Nothing but the records, transcribed verbatim and stripped of images, should appear in the answer.

_____

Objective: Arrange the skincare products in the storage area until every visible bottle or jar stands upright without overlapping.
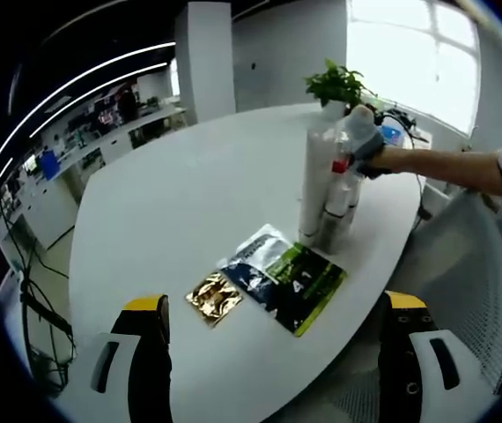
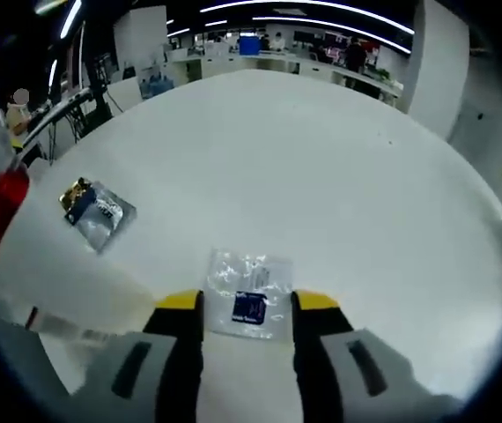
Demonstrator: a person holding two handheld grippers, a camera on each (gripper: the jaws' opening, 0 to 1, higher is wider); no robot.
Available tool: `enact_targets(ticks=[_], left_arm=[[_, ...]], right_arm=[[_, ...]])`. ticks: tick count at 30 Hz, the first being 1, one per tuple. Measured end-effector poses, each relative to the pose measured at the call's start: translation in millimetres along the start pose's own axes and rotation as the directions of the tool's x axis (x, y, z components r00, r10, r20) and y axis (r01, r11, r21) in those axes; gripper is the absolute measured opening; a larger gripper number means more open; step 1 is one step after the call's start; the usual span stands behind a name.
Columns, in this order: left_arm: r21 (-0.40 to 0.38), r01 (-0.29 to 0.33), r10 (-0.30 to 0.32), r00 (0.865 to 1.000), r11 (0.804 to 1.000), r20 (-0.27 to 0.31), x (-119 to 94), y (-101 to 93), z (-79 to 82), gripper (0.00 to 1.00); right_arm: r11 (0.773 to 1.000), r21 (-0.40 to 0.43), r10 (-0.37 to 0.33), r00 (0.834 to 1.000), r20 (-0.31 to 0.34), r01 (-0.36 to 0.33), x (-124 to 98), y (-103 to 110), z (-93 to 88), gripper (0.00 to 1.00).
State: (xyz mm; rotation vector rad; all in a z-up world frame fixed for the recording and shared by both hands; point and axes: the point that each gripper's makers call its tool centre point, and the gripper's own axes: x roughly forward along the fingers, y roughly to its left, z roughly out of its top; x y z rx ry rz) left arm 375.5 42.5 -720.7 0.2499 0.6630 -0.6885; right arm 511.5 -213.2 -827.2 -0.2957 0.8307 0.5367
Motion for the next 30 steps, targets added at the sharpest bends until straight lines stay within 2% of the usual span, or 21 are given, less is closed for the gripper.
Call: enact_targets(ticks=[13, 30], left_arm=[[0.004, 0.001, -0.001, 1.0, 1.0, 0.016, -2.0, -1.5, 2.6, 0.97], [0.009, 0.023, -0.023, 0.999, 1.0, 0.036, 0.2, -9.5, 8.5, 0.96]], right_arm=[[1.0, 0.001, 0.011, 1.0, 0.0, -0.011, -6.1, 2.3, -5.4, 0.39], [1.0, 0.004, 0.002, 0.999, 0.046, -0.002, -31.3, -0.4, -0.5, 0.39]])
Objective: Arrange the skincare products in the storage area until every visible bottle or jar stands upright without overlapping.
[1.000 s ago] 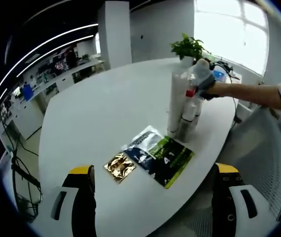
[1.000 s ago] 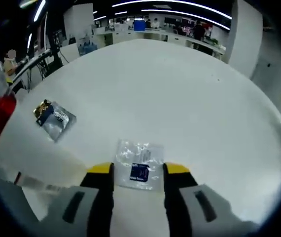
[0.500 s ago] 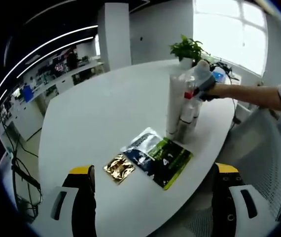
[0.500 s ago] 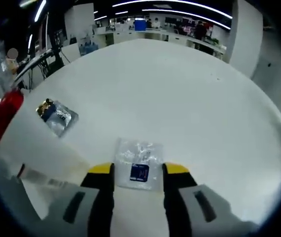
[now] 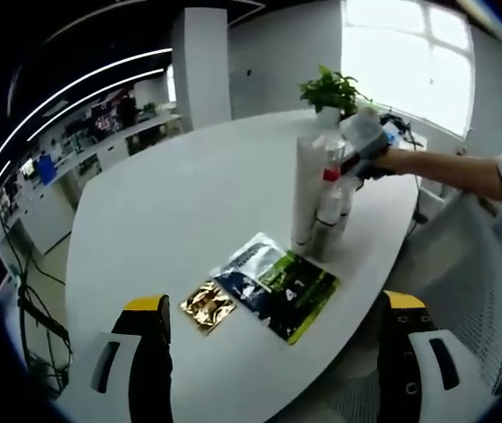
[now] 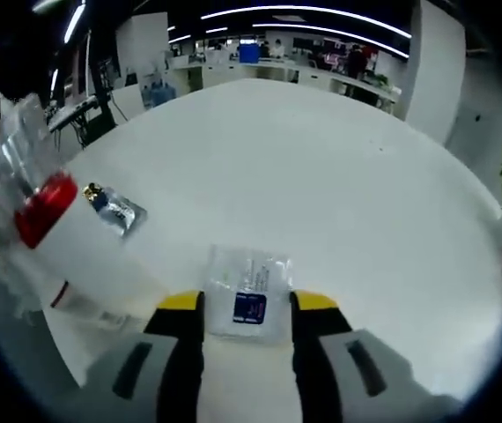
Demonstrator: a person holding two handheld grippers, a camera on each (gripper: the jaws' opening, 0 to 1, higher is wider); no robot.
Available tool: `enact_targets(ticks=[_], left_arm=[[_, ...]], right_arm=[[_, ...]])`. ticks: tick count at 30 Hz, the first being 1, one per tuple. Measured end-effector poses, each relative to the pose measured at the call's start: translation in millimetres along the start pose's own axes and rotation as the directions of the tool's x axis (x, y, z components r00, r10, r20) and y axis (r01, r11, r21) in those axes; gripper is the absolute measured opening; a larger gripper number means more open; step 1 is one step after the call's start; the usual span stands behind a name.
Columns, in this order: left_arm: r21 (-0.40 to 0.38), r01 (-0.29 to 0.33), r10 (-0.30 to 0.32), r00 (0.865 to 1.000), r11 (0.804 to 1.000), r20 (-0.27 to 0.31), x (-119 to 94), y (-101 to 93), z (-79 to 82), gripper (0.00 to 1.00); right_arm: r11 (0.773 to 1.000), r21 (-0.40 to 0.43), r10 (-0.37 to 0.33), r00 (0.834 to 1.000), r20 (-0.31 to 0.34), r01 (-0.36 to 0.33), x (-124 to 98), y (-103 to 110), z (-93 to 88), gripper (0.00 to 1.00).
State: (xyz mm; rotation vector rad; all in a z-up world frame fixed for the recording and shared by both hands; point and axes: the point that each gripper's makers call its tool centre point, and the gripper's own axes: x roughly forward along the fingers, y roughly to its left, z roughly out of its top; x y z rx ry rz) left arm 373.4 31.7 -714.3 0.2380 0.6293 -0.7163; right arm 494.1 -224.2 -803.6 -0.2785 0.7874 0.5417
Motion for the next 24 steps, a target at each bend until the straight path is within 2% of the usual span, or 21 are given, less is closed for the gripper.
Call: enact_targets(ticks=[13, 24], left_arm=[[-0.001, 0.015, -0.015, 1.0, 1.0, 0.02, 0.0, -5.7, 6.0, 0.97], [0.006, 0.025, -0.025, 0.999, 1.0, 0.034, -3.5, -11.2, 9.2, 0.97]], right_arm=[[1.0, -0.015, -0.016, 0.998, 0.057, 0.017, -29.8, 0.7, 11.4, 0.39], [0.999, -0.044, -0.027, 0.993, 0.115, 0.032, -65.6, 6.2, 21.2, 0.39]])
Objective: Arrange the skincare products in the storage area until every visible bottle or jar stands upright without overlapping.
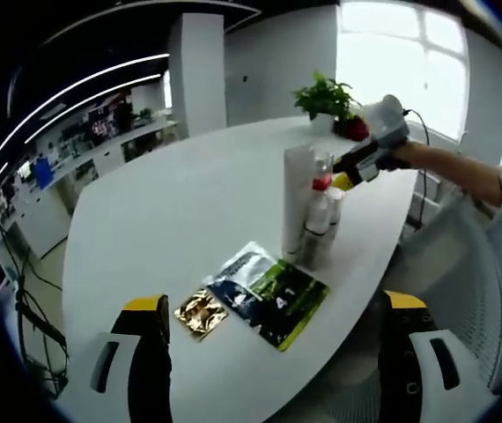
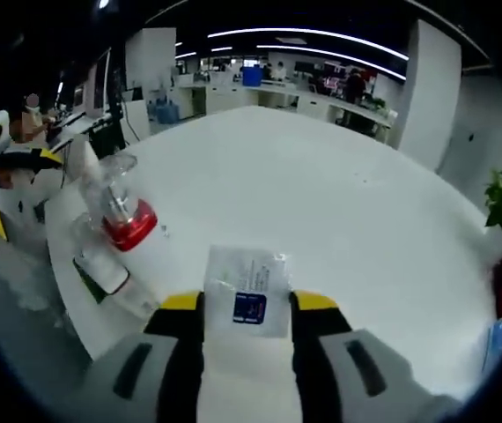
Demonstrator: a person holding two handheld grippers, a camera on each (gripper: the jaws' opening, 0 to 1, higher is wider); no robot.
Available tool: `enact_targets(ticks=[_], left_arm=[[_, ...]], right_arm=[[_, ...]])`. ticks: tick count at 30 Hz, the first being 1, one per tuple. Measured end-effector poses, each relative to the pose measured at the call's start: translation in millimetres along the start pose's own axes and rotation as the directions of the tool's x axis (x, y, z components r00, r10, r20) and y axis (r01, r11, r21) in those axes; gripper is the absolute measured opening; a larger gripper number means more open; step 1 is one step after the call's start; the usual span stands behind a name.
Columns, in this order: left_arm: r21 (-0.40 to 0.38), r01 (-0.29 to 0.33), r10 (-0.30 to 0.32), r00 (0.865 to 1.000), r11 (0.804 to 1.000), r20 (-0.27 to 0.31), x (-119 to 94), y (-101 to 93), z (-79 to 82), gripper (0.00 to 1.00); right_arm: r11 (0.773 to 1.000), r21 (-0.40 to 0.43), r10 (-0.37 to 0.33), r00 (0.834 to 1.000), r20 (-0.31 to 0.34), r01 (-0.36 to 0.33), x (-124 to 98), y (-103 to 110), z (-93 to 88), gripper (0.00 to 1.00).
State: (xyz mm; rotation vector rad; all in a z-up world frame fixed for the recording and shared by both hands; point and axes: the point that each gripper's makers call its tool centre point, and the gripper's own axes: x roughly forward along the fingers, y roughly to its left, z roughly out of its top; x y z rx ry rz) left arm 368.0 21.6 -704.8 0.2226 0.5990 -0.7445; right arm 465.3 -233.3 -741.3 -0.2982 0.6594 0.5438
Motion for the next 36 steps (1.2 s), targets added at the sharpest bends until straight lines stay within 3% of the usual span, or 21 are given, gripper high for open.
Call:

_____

● **Task answer**
Objective: Arrange the skincare products in the storage area until every visible bottle or jar stands upright without overlapping.
Demonstrator: a person holding two handheld grippers, a camera on each (gripper: the jaws' opening, 0 to 1, higher is wider); no robot.
Available tool: `enact_targets(ticks=[_], left_arm=[[_, ...]], right_arm=[[_, ...]])`. ticks: tick count at 30 Hz, the first being 1, one per tuple. Measured end-effector poses, each relative to the pose measured at the call's start: translation in millimetres along the start pose's own axes and rotation as the directions of the tool's x axis (x, y, z components r00, r10, r20) and y axis (r01, r11, r21) in those axes; gripper is the absolute measured opening; a larger gripper number means more open; step 1 is one step after the call's start; the usual span stands behind a name.
Columns, in this order: left_arm: r21 (-0.40 to 0.38), r01 (-0.29 to 0.33), r10 (-0.30 to 0.32), r00 (0.865 to 1.000), r11 (0.804 to 1.000), r20 (-0.27 to 0.31), x (-119 to 94), y (-101 to 93), z (-79 to 82), gripper (0.00 to 1.00); right_arm: r11 (0.773 to 1.000), r21 (-0.40 to 0.43), r10 (-0.37 to 0.33), r00 (0.834 to 1.000), r20 (-0.31 to 0.34), r01 (-0.36 to 0.33), x (-124 to 98), y (-103 to 110), z (-93 to 88), gripper (0.00 to 1.00).
State: (xyz mm; rotation vector rad; all in a z-up world frame fixed for the recording and shared by both hands; point and axes: the point that each gripper's makers call its tool centre point, and the gripper's own axes: x roughly forward along the fingers, y roughly to its left, z roughly out of its top; x y z rx ry rz) left arm 375.5 42.5 -720.7 0.2499 0.6630 -0.6885; right arm 511.5 -213.2 -827.2 -0.2957 0.8307 0.5367
Motion for the next 30 steps, targets added at the sharpest bends until straight lines stay within 2% of the usual span, or 21 are given, less is closed for the gripper.
Call: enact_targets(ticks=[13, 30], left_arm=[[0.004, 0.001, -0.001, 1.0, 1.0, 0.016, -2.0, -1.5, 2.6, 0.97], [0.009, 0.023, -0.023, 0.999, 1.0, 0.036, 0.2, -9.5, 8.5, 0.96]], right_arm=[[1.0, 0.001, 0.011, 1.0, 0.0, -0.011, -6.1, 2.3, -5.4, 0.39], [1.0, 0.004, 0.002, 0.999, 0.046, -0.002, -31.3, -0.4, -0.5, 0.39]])
Objective: Arrange the skincare products in the storage area until every visible bottle or jar stands upright without overlapping.
[1.000 s ago] 
[1.000 s ago] 
[0.500 s ago] 
[0.500 s ago] 
[now] 
[now] 
Demonstrator: a person holding two handheld grippers, a camera on each (gripper: the jaws' opening, 0 to 1, higher is wider); no robot.
Available tool: `enact_targets(ticks=[_], left_arm=[[_, ...]], right_arm=[[_, ...]])`. ticks: tick count at 30 Hz, the first being 1, one per tuple. Measured end-effector poses, each relative to the pose measured at the call's start: translation in millimetres along the start pose's own axes and rotation as the directions of the tool's x axis (x, y, z components r00, r10, r20) and y axis (r01, r11, r21) in those axes; gripper is the absolute measured opening; a larger gripper number means more open; step 1 is one step after the call's start; the usual span stands behind a name.
Columns, in this order: left_arm: r21 (-0.40 to 0.38), r01 (-0.29 to 0.33), r10 (-0.30 to 0.32), r00 (0.865 to 1.000), r11 (0.804 to 1.000), r20 (-0.27 to 0.31), x (-119 to 94), y (-101 to 93), z (-79 to 82), gripper (0.00 to 1.00); right_arm: r11 (0.773 to 1.000), r21 (-0.40 to 0.43), r10 (-0.37 to 0.33), r00 (0.834 to 1.000), r20 (-0.31 to 0.34), r01 (-0.36 to 0.33), x (-124 to 98), y (-103 to 110), z (-93 to 88), gripper (0.00 to 1.00).
State: (xyz mm; rotation vector rad; all in a z-up world frame fixed for the recording and shared by both hands; point and axes: the point that each gripper's makers call its tool centre point, and the gripper's own axes: x roughly forward along the fingers, y roughly to its left, z roughly out of its top; x y z rx ry rz) left arm 373.4 31.7 -714.3 0.2380 0.6293 -0.7163; right arm 494.1 -224.2 -803.6 -0.2785 0.7874 0.5417
Motion for the next 24 steps, a target at each bend until the straight path is within 2% of the usual span, or 21 are given, less is closed for the gripper.
Call: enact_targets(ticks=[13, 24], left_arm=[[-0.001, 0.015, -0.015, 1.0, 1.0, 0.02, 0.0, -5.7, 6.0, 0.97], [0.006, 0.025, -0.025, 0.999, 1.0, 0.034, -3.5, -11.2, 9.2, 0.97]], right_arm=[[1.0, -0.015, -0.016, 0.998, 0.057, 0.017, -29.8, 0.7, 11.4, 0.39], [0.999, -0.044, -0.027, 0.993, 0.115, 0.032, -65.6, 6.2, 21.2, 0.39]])
Objective: Arrange the skincare products in the storage area until every visible bottle or jar stands upright without overlapping.
Demonstrator: a person holding two handheld grippers, a camera on each (gripper: the jaws' opening, 0 to 1, higher is wider); no robot.
Available tool: `enact_targets(ticks=[_], left_arm=[[_, ...]], right_arm=[[_, ...]])`. ticks: tick count at 30 Hz, the first being 1, one per tuple. Measured end-effector poses, each relative to the pose measured at the call's start: translation in millimetres along the start pose's own axes and rotation as the directions of the tool's x axis (x, y, z components r00, r10, r20) and y axis (r01, r11, r21) in those axes; gripper is the absolute measured opening; a larger gripper number means more open; step 1 is one step after the call's start; the usual span stands behind a name.
Columns, in this order: left_arm: r21 (-0.40 to 0.38), r01 (-0.29 to 0.33), r10 (-0.30 to 0.32), r00 (0.865 to 1.000), r11 (0.804 to 1.000), r20 (-0.27 to 0.31), x (-119 to 94), y (-101 to 93), z (-79 to 82), gripper (0.00 to 1.00); right_arm: r11 (0.773 to 1.000), r21 (-0.40 to 0.43), r10 (-0.37 to 0.33), r00 (0.834 to 1.000), r20 (-0.31 to 0.34), r01 (-0.36 to 0.33), x (-124 to 98), y (-103 to 110), z (-93 to 88), gripper (0.00 to 1.00).
State: (xyz mm; rotation vector rad; all in a z-up world frame fixed for the recording and shared by both hands; point and axes: the point that each gripper's makers call its tool centre point, and the gripper's own axes: x roughly forward along the fingers, y roughly to its left, z roughly out of its top; x y z rx ry rz) left arm 368.0 21.6 -704.8 0.2226 0.5990 -0.7445; right arm 465.3 -233.3 -741.3 -0.2982 0.6594 0.5438
Motion for the next 36 steps (1.2 s), targets added at the sharpest bends until straight lines stay within 3% of the usual span, or 21 are given, gripper high for open.
Call:

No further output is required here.